February 5, 2026

Design and disability are so often discussed in terms of basic “accommodation” and “access,” yet my visit to the V&A’s Design and Disability exhibition completely shifted that perspective. Rather than framing disability as an issue to be fixed, the exhibition presents it as a culture, a rich set of identities, and a radical design force shaping practice from the 1940s right up to today.
From accommodation to culture
Walking into the exhibition, what struck me first was its framing as both a celebration and a call to action. That duality matters: it honours the ingenuity of Disabled, Deaf, and neurodivergent designers while making it clear that design still has such a long way to go.
Rather than centring medical narratives or “overcoming,” the exhibition foregrounds disability as an identity and culture expressed through objects, garments, and media. This shift encourages designers to stop seeing access as a checklist and start seeing it as a creative brief. In short, this should become second nature to designers.
Disabled people as design leaders
The exhibition showcases the radical contributions of Disabled, Deaf, and neurodivergent people and communities to both design history and contemporary culture. It underlines that disability-led design is not a niche trend but a longstanding practice.
A quote in the exhibition describes it as “world-shaping” and “boundary-breaking,” and that feels accurate not just for the show itself, but for the design approaches it highlights. Design is not simply made for disabled people here; it is made by them, with lived experience driving form, function, and aesthetics.
Adaptive fashion as a creative frontier
One of the most compelling threads is adaptive fashion, including a 1960s adaptive wedding dress and shoes that quietly disrupt expectations about what bridal wear can look like. These pieces demonstrate that garments designed around access needs can still be glamorous, expressive, and emotionally resonant.
Adaptive fashion challenges designers to think about fastenings, weight, balance, and sensory experience, without sacrificing style. It reframes clothing as a site where dignity, practicality, and beauty intersect, instead of a compromise between “medical” and “fashionable.” In fact, I’ve noticed on recent trips to Primark that they have now included a range of adaptive clothing.
Community, performance, and public space
The exhibition also gestures beyond products to the social and performative side of design, from carnival costumes to community-centred projects. A feature on making a Notting Hill Carnival costume, for example, shows how bespoke wearable pieces can be tailored to individual bodies and access needs while remaining spectacular.
This attention to performance and public celebration reminds us that inclusive design is not only about ramps and interfaces; it is also about who gets to be visible, joyful, and central in shared spaces. Design, in this framing, is a tool for belonging.
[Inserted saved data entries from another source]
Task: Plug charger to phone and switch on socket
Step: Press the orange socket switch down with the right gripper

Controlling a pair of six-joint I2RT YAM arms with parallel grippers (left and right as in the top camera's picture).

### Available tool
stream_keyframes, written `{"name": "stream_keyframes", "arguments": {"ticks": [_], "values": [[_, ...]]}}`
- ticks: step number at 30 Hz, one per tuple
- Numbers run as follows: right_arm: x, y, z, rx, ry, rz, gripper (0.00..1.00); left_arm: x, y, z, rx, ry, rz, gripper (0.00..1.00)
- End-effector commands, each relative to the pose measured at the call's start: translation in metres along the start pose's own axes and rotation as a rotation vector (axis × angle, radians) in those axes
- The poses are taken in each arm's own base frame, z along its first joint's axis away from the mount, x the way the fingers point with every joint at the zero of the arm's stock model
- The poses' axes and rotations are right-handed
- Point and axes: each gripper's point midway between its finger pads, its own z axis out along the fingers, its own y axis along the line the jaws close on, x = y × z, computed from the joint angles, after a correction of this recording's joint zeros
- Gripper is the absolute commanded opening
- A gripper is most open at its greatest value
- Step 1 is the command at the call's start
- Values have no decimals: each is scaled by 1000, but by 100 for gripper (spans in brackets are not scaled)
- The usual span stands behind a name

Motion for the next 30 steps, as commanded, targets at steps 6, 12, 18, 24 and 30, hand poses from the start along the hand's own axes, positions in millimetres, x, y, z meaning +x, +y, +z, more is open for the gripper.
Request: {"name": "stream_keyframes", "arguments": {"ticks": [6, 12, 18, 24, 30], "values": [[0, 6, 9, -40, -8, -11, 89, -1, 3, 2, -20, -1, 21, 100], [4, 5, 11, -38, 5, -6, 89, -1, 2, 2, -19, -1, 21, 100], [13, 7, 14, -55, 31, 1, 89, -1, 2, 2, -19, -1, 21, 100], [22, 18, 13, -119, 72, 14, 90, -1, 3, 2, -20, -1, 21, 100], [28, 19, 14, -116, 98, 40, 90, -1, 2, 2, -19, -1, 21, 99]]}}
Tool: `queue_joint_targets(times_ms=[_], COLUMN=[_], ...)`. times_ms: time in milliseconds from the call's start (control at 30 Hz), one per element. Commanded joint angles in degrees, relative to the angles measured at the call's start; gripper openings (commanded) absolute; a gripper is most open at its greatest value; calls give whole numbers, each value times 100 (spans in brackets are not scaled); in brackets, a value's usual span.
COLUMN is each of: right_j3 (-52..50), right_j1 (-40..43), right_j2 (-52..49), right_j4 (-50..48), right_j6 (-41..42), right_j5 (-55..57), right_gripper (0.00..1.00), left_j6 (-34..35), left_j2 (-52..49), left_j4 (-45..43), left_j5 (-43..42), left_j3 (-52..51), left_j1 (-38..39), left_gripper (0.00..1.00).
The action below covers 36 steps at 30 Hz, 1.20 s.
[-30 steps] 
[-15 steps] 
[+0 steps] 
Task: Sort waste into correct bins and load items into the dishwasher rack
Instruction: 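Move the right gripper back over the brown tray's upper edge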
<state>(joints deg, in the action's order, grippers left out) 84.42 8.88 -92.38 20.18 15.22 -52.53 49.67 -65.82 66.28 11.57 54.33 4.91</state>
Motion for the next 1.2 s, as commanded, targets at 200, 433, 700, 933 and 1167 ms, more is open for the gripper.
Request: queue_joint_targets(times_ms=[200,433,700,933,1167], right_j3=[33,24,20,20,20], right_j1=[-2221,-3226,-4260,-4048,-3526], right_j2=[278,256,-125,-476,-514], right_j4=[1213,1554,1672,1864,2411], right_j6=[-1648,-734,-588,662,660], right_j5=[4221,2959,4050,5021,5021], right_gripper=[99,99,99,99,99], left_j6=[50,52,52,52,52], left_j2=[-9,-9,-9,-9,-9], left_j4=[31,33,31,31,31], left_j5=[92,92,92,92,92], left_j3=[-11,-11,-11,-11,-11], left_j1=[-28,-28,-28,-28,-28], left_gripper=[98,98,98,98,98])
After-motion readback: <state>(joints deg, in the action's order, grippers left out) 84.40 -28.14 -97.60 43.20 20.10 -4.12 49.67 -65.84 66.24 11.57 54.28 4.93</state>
When “futuristic” design becomes accessible by accident
A lot of what we think of as “futuristic” design is, in reality, quietly accessible by default. Voice assistants, smart home devices, automated doors, touchless taps, large on-screen typography, dark modes, and wearable tech are all marketed as sleek, cutting-edge innovations; however, they also remove barriers for many Disabled, Deaf, and neurodivergent people. When designers chase convenience, minimal friction, and seamless interaction, they often end up creating features that work brilliantly for people with different sensory, cognitive, or mobility needs. The challenge, and the opportunity, is to move from accidental accessibility to intentional inclusion, treating these “futuristic” moments not as happy accidents, but as starting points for genuine disability-led design.
A call to designers and institutions
Leaving the V&A, I felt that Design and Disability succeeds precisely because it refuses to separate aesthetics from ethics. It invites designers to recognise Disabled, Deaf, and neurodivergent communities as key authors of design history and as partners in shaping its future.
For anyone working in design, whether in fashion, products, digital, or environments, the exhibition is a reminder that accessibility is not an afterthought but a source of creative innovation.
At Immediate Future, for example, we have been adding subtitles to all video assets for several years as a concrete step towards more inclusive communication. And for institutions, it sets a powerful example of how to create with disability in mind and not as an afterthought.